Topamax is a prescription drug that is licensed for treating epilepsy and preventing migraine headaches. By slowing down electrical signals and calming nerve cells in the brain, the medication can help prevent seizures and migraines. Topamax comes in the form of tablets and "sprinkle" capsules, and is usually taken twice a day. Potential side effects include fatigue, drowsiness, and dizziness.
What Is Topamax?
Topamax® (topiramate) is a prescription medication used to treat various conditions that affect the nervous system.
Who Makes It?
Topamax is made by Ortho-McNeil Neurologics.
What Is Topamax Used For?
Specific uses for the medication include:
- Epilepsy treatment (either used alone or in combination with other epilepsy medication)
- Migraine prevention.
How Does It Work?
It is not entirely clear how this medication works for epilepsy or migraines.
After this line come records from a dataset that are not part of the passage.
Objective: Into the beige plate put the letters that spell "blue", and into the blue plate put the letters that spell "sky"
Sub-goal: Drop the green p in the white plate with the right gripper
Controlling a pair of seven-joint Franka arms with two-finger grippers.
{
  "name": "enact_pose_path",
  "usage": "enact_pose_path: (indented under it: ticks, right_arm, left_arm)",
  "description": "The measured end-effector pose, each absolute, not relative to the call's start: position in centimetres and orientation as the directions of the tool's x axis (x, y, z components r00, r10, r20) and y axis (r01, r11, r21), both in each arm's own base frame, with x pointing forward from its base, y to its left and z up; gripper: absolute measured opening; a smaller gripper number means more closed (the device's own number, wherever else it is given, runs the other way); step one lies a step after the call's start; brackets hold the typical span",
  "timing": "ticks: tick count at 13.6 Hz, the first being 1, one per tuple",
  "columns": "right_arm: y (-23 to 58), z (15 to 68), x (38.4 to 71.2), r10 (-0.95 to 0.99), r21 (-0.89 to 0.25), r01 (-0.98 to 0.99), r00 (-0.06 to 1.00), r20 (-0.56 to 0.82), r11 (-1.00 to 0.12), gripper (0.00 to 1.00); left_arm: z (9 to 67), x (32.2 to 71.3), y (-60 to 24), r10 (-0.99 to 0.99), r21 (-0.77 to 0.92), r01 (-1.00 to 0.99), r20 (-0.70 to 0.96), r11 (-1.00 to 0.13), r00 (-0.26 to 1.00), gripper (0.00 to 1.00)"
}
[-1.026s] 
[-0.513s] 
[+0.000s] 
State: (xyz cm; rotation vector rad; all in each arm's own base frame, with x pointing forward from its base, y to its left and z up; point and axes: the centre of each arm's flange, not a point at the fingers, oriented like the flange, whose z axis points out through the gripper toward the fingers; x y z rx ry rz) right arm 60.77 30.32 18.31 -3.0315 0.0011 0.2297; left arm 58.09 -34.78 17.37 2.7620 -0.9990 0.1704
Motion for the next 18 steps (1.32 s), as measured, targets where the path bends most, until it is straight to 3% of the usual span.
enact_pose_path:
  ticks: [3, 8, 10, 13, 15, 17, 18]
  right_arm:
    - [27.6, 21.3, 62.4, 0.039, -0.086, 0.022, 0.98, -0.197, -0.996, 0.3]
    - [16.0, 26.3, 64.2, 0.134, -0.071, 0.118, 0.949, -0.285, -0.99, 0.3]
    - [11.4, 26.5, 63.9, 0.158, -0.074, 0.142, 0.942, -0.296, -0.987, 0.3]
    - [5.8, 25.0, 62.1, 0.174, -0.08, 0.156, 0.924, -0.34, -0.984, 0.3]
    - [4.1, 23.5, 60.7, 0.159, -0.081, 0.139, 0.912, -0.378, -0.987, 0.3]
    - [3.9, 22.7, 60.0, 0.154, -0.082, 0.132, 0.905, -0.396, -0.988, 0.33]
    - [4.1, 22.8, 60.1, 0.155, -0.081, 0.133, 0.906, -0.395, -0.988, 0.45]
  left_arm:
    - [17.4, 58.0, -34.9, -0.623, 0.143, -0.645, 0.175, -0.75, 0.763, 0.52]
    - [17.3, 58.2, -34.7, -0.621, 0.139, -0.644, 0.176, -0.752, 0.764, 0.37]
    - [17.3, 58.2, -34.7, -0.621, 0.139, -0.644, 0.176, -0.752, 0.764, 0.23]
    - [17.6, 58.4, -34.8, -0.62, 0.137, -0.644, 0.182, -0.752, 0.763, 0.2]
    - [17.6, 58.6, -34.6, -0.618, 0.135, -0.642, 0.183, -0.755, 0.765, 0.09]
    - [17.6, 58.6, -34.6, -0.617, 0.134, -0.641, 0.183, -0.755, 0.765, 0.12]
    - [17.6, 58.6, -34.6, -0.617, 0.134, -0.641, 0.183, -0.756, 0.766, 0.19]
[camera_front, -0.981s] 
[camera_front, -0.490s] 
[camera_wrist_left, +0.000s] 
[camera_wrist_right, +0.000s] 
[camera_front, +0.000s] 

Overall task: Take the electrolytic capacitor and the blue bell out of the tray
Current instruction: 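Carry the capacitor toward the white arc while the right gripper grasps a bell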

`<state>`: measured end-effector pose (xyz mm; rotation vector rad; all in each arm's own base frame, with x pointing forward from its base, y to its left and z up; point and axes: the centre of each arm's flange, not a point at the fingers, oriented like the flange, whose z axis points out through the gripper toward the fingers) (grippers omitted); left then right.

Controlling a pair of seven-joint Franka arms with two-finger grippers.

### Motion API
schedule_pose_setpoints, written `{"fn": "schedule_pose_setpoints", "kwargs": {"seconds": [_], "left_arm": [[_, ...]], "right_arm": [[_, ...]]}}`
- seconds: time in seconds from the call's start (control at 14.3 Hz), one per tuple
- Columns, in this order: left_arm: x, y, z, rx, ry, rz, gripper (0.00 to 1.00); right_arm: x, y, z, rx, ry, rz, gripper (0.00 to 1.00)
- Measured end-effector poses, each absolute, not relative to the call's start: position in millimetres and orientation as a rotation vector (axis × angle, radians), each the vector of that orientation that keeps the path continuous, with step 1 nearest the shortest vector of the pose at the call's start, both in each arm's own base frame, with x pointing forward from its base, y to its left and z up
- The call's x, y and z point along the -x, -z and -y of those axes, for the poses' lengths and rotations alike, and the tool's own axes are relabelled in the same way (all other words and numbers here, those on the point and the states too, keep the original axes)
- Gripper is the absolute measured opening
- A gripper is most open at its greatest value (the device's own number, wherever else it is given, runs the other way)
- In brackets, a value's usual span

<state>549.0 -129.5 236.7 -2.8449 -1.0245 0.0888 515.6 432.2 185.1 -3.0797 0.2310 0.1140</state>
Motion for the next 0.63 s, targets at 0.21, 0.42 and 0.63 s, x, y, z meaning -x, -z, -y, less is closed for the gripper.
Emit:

An epileptic seizure occurs as the result of abnormal electrical signals in the brain. Topamax slows down those signals, helping to prevent seizures. The medication also works similarly for migraine headaches. It is thought that migraines may be triggered by nerve cells in the brain that are too easily excited. Topamax helps calm the nerve cells, working to prevent a migraine from ever starting.
Effects of Topamax
In studies, Topamax increased the time until the next seizure and decreased the number of seizures. In one study of adults with epilepsy, approximately 75 percent of people taking 400 mg of the drug per day were seizure-free for at least one year.
In one study of Topamax for preventing migraines, 200 mg per day reduced the average number of migraines from 5.5 per month to 3.1 per month.